I've been pondering this rather unfriendly phenomenon and wondering why I get the cold shoulder from my Hoosier brethren. Then one day it dawned on me.

They're jealous.

You see, almost twelve years ago, my lovely bride and I made the great escape from Indiana. I remember the night well; the images are seared into my memory. The bright lights, the razor wire, the German shepherds, the armed guards perched atop their Allis-Chalmers tractors... memories of that night still send a cold chill down my spine.

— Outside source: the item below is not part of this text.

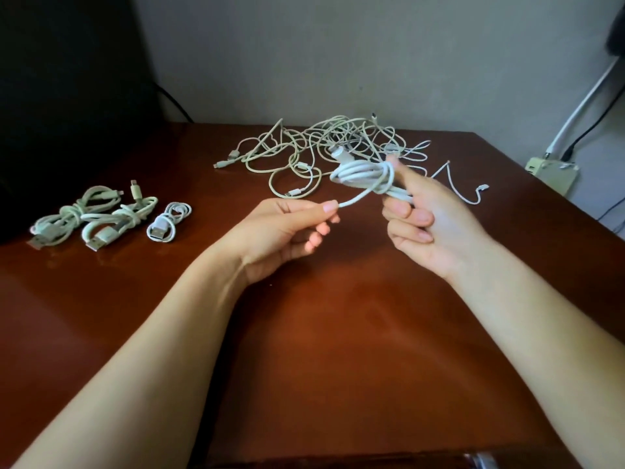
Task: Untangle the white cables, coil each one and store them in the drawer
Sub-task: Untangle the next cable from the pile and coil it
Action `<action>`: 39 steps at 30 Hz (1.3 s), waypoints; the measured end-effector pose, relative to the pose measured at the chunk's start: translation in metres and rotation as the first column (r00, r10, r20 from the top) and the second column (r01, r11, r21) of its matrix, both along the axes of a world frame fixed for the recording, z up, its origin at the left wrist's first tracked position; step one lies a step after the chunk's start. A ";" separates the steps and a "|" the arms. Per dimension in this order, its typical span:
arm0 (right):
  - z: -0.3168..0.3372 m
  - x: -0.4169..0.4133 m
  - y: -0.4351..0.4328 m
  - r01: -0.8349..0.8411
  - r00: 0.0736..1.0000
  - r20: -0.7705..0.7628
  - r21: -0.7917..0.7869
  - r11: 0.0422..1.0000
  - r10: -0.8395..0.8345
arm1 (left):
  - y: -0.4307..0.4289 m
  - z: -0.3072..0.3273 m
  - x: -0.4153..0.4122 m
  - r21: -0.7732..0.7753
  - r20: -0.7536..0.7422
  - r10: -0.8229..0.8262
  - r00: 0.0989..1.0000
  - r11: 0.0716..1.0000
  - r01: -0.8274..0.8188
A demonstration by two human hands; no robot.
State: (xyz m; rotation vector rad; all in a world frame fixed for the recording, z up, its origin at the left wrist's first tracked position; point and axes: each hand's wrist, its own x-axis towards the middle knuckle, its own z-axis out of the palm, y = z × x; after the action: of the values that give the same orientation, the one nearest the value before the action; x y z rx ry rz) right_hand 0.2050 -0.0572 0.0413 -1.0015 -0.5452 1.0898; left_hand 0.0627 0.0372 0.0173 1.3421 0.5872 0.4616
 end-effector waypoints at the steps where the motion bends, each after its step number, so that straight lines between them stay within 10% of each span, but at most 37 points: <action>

We had met up with some members of an underground resistance group (The Indiana People's Liberation Front, Vincennes chapter). I cannot divulge names or how we came to know them, because many of these good-hearted revolutionary farm workers are still wanted by Die Indiana Geheimie Polizei and certain 4-H authorities. However, through these folks, we learned of a secret tunnel under the Wabash River a few miles upstream from their headquarters. We emerged through a storm sewer grate in Palestine, Illinois, where a small band of Indiana Freedom Fighters awaited us. They gave us safe passage to suburban Chicago, where we had much assimilating and learning to do.

Many if not most of my friends and family from my generation made it out of Indiana alive. They have their own stories. Some were bit by angry hound dogs, others shot. Many were chased for miles by farm implements. Still more had to dodge basketballs thrown at them, as well as folding chairs (that would be the Bobby Knight chapter of HUFASI - Hoosiers United For A Stronger Indiana). Ours is a relatively tame story of escape in the search for a better life.

We do sneak back into Indiana for holidays a few times a year, using various tunnels and wooded areas under cover of darkness. We keep tabs on where the HUFASI are patrolling. And we always keep our ears open for the tell-tale tractor motors, trolling in search of escapees and ex-pats. We pray that someday the long Hoosier diaspora will end, and we all can return to our homeland to live free, productive lives.

Until then, our hearts will be saddened every time we hear a shot gun pop or basketball bounce in the night across a darkened cornfield. And we will remember our own escape, and be forever grateful to those valiant individuals who helped us across the border to freedom.